EXERCISE
Repeat all of the data below word for word, keeping no images.
##### DATA
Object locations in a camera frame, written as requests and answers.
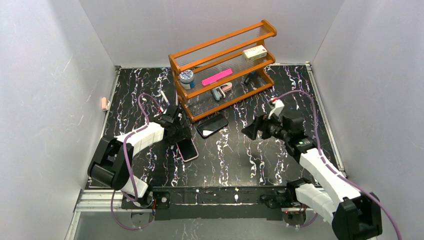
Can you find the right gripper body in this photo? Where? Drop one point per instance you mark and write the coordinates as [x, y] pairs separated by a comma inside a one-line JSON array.
[[260, 126]]

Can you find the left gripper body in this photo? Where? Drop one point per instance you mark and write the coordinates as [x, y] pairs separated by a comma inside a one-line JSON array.
[[178, 129]]

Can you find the phone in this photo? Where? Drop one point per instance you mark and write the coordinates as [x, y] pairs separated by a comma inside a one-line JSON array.
[[187, 150]]

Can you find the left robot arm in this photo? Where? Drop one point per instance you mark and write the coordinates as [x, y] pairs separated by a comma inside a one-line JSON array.
[[111, 164]]

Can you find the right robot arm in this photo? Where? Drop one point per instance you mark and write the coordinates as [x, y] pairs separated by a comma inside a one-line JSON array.
[[352, 214]]

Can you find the white marker pen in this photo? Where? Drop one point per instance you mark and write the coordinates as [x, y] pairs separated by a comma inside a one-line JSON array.
[[176, 99]]

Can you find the purple white pen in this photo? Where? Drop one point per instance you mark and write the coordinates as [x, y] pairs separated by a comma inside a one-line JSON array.
[[165, 97]]

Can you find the black smartphone on table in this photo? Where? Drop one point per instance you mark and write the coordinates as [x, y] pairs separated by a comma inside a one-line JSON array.
[[210, 126]]

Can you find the blue lidded jar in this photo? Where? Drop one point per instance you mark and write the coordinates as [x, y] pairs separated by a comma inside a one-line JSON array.
[[187, 79]]

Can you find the pink and blue stapler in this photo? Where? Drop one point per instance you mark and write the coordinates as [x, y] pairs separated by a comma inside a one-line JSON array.
[[219, 93]]

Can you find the small black clip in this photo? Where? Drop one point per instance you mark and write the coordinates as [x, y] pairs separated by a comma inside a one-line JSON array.
[[248, 78]]

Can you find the pink flat bar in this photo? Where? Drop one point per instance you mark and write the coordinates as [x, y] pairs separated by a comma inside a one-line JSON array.
[[216, 77]]

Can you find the orange wooden shelf rack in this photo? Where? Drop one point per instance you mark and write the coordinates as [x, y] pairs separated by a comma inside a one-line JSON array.
[[219, 54]]

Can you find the cream rectangular box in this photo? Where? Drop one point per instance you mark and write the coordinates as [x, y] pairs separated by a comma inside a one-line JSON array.
[[254, 53]]

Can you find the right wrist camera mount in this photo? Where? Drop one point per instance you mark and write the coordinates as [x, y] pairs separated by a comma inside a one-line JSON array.
[[276, 106]]

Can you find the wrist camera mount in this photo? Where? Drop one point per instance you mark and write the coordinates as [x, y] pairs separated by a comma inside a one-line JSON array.
[[276, 106], [161, 110]]

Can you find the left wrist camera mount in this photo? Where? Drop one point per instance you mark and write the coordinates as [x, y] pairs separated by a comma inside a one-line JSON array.
[[161, 110]]

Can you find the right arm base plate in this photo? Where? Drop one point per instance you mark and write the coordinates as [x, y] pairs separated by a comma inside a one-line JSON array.
[[282, 198]]

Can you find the pink wall hook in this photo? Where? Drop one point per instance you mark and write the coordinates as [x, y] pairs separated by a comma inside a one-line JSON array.
[[105, 104]]

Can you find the aluminium front frame rail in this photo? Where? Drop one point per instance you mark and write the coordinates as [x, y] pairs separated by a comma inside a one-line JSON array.
[[212, 202]]
##########
ANSWER TO THIS EXERCISE
Object locations in a camera frame, written as requests and answers.
Can you find the right gripper body in this photo? Where? Drop one point per instance you mark and write the coordinates as [x, y] pairs separated by a comma inside a one-line JSON array.
[[260, 126]]

Can you find the left gripper body in this photo? Where? Drop one point per instance you mark and write the coordinates as [x, y] pairs separated by a comma inside a one-line JSON array.
[[178, 129]]

Can you find the phone in this photo? Where? Drop one point per instance you mark and write the coordinates as [x, y] pairs separated by a comma inside a one-line JSON array.
[[187, 150]]

Can you find the left robot arm in this photo? Where? Drop one point per instance you mark and write the coordinates as [x, y] pairs separated by a comma inside a one-line JSON array.
[[111, 164]]

Can you find the right robot arm in this photo? Where? Drop one point per instance you mark and write the coordinates as [x, y] pairs separated by a comma inside a one-line JSON array.
[[352, 214]]

Can you find the white marker pen in this photo? Where? Drop one point per instance you mark and write the coordinates as [x, y] pairs separated by a comma inside a one-line JSON array.
[[176, 99]]

Can you find the purple white pen in this photo? Where? Drop one point per instance you mark and write the coordinates as [x, y] pairs separated by a comma inside a one-line JSON array.
[[165, 97]]

Can you find the black smartphone on table in this photo? Where? Drop one point per instance you mark and write the coordinates as [x, y] pairs separated by a comma inside a one-line JSON array.
[[210, 126]]

Can you find the blue lidded jar in this photo? Where? Drop one point per instance you mark and write the coordinates as [x, y] pairs separated by a comma inside a one-line JSON array.
[[187, 79]]

Can you find the pink and blue stapler in this photo? Where? Drop one point per instance you mark and write the coordinates as [x, y] pairs separated by a comma inside a one-line JSON array.
[[219, 93]]

Can you find the small black clip in this photo? Where? Drop one point per instance you mark and write the coordinates as [x, y] pairs separated by a comma inside a one-line JSON array.
[[248, 78]]

Can you find the pink flat bar in this photo? Where? Drop one point per instance you mark and write the coordinates as [x, y] pairs separated by a comma inside a one-line JSON array.
[[216, 77]]

Can you find the orange wooden shelf rack in this photo? Where? Drop one point per instance you mark and write the coordinates as [x, y] pairs separated by a comma inside a one-line JSON array.
[[219, 54]]

Can you find the cream rectangular box in this photo? Where? Drop one point per instance you mark and write the coordinates as [x, y] pairs separated by a comma inside a one-line JSON array.
[[254, 53]]

Can you find the right wrist camera mount in this photo? Where? Drop one point per instance you mark and write the coordinates as [x, y] pairs separated by a comma inside a one-line JSON array.
[[276, 106]]

Can you find the wrist camera mount in this photo? Where? Drop one point per instance you mark and write the coordinates as [x, y] pairs separated by a comma inside a one-line JSON array.
[[276, 106], [161, 110]]

Can you find the left wrist camera mount in this photo? Where? Drop one point per instance you mark and write the coordinates as [x, y] pairs separated by a comma inside a one-line JSON array.
[[161, 110]]

Can you find the right arm base plate in this photo? Where? Drop one point per instance you mark and write the coordinates as [x, y] pairs separated by a comma inside a one-line JSON array.
[[282, 198]]

Can you find the pink wall hook in this photo? Where? Drop one point per instance you mark and write the coordinates as [x, y] pairs separated by a comma inside a one-line JSON array.
[[105, 104]]

Can you find the aluminium front frame rail in this photo? Where? Drop one point per instance you mark and write the coordinates as [x, y] pairs separated by a comma inside a one-line JSON array.
[[212, 202]]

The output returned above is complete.